Il est nappé d'une brume lourde et épaisse,
Avec comme seules lumières brillant
Dans le ciel la lune et ses larmes criant
En silence sa solitude et sa tristesse

— Mais a-t-on déjà vu la lune autre que triste ?
À travers les vapeurs diaphanes elle vient
Flatter votre peau et alors ce corps devient
Une statue d'albâtre, chef-d'œuvre d'artiste ;

Et comme si Rome était encore l'Impériale,
Comme si brillaient Athènes, Sparte ou Argos,
Vous, mon Aphrodite Ourania ou Pandémos,
Sous cette obscure lumière vespérale,

Vous m'apparaissez. Beauté pâle, hellénistique,
Vos cheveux brillent sur vos épaules, couchés
Comme si le roi Midas les avait touchés.
Je m'imagine leur parfum, arôme antique

Venu d'orient, de Grèce ou de la Rome antique,
Douce odeur d'ambroisie ou peut-être de fleur ;
Sa senteur flamboyante est pour moi un bonheur
— Un ravissement m'évoquant l'art romantique.
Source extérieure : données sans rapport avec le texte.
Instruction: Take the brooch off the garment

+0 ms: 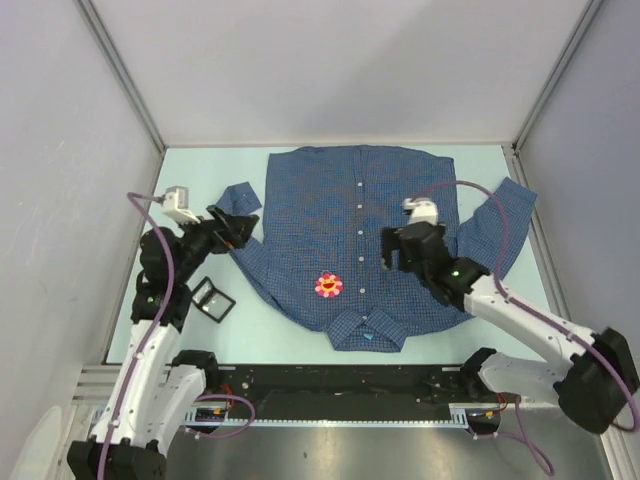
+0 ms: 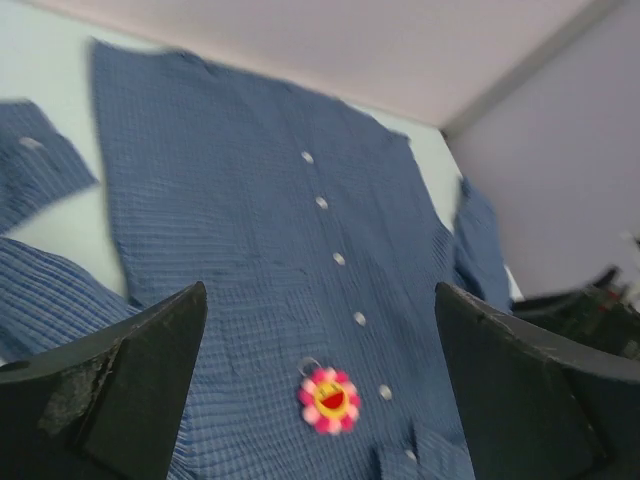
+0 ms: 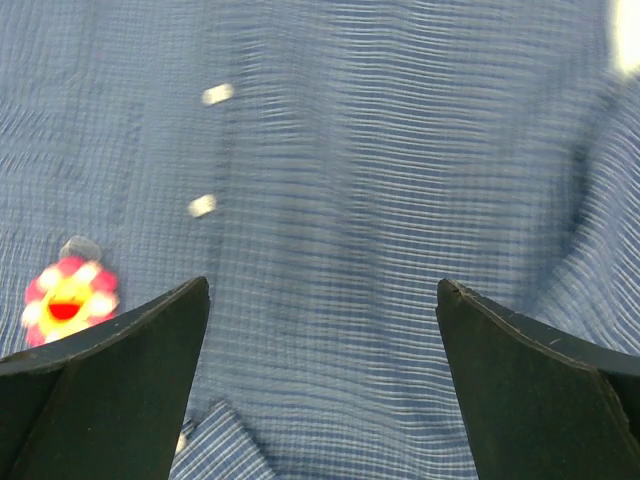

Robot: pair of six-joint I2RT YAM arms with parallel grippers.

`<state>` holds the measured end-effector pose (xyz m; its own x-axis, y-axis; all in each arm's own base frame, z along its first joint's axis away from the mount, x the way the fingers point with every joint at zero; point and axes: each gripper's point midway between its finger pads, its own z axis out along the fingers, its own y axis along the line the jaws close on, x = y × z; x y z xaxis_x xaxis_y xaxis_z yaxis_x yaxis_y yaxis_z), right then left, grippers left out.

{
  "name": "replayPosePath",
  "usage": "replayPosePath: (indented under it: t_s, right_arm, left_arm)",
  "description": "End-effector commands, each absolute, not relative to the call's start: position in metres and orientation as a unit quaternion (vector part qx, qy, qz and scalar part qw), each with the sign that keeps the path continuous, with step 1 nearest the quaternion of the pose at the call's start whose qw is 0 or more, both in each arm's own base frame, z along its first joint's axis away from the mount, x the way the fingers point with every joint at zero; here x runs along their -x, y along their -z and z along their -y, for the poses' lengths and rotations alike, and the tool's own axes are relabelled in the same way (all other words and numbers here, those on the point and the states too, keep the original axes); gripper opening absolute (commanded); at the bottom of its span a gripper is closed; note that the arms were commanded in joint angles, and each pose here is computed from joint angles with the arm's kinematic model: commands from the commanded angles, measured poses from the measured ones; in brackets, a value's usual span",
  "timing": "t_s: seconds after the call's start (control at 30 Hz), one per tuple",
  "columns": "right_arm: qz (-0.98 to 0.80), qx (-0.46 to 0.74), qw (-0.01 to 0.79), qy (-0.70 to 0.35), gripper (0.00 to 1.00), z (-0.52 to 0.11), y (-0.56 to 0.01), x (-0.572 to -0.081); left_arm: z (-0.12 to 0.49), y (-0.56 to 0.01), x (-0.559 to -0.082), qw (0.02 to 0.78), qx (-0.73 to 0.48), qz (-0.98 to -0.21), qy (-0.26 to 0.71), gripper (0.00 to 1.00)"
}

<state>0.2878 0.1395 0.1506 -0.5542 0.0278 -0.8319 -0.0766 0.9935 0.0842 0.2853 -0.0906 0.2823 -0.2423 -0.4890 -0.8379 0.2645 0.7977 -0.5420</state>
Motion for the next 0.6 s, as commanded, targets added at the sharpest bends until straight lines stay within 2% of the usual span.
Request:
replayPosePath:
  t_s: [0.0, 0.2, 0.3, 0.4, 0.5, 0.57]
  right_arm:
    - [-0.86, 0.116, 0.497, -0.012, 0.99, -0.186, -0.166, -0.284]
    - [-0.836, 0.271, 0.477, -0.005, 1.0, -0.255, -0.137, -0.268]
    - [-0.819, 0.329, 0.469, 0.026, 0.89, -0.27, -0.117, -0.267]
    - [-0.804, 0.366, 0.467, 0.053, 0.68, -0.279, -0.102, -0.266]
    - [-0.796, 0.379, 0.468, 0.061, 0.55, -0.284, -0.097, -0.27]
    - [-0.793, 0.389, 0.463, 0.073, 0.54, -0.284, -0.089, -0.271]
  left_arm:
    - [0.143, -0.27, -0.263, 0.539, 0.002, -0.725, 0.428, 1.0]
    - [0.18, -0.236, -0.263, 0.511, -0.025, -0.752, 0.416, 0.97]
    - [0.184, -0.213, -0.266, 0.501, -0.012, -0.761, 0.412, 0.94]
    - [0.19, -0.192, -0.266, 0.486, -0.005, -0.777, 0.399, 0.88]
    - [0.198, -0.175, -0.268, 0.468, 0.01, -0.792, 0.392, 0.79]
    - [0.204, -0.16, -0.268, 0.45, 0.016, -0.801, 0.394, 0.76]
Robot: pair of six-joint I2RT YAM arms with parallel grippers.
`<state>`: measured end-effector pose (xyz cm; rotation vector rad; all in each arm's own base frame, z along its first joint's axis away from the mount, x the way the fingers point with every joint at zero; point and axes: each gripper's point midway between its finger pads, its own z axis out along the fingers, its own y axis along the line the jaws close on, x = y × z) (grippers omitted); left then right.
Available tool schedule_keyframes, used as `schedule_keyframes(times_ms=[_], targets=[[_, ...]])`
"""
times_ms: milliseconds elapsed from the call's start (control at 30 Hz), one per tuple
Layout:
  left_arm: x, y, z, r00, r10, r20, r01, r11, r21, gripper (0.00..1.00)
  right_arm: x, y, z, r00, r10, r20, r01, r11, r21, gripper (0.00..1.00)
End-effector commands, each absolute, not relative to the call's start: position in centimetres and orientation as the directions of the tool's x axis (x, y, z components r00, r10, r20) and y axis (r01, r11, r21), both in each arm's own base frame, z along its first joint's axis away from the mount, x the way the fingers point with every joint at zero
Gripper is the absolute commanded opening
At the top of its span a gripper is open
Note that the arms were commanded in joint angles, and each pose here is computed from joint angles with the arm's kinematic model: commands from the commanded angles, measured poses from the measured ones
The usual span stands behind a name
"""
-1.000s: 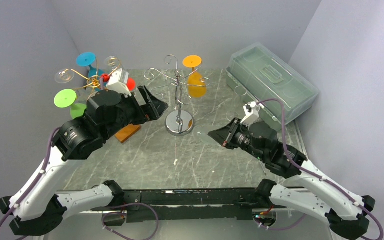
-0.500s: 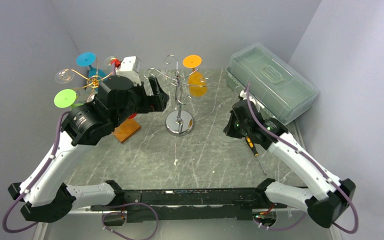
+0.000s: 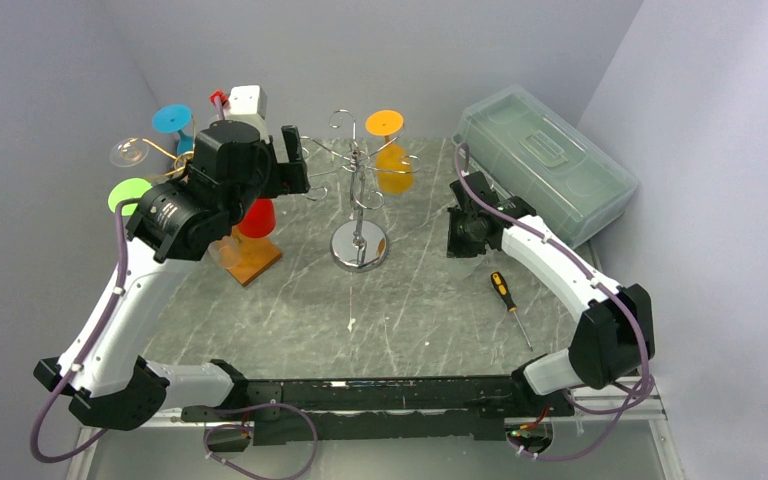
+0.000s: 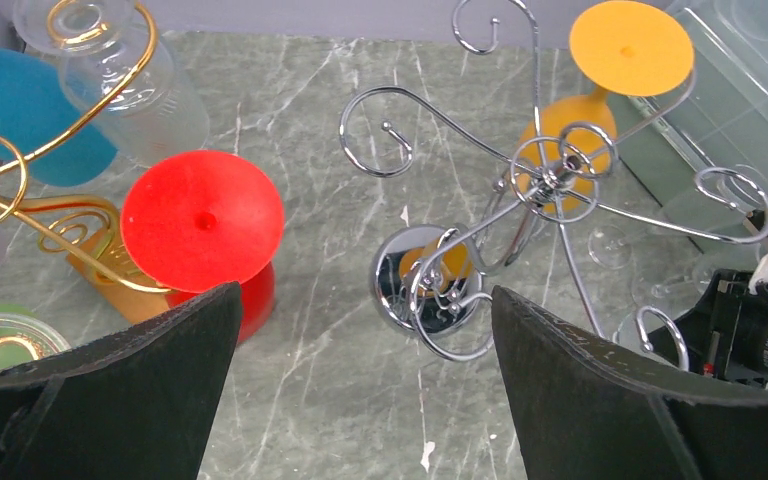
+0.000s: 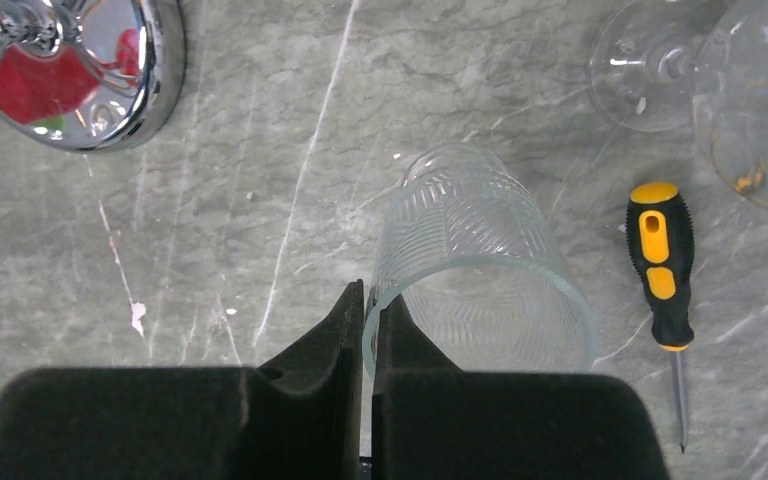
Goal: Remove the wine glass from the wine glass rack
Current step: Place the wine glass at the center of the board.
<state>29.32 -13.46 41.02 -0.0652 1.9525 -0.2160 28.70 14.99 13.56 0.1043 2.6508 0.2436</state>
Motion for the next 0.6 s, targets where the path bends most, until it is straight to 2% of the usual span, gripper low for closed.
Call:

Voilà que nos regards se croisent — tragédie.
Soudainement, par pudeur ou par cruauté,
Votre visage disparaît — atrocité.
Vous commettez ce geste qui me congédie :

Vous me tournez le dos. La longue chevelure
Qui nimbait vos traits d'ange s'allie désormais
À la brume pour vous voiler à mes yeux, mais
S'esquisse toujours devant moi votre charnure

— Aussi, je laisse mon pied rompre le silence.
D'un premier pas qui résonne pesamment,
Anxieux, je m'approche inexorablement ;
D'un deuxième, puis d'un troisième pas j'avance.

Alors que j'avance, des frissons me parcourent.
Je suis comme attiré par ce reflet opalescent
Sur votre épaule nue — je me sens tumescent.
Dans vos longs cheveux blonds et lisses, mes doigts courent ;

Mon visage s'y plonge, enivré du parfum ;
Mes mains libèrent vos épaules douces, blanches,
Puis glissent le long de vos bras jusque vos hanches
Nues, et votre cou, mes lèvres l'effleurent enfin.

Mais Hélios, dans son aurorale cruauté,
Vient lécher mes paupières de ses rayons,
Ne me laissant pour vêtement que ces haillons :
Les souvenirs écorchés de votre beauté.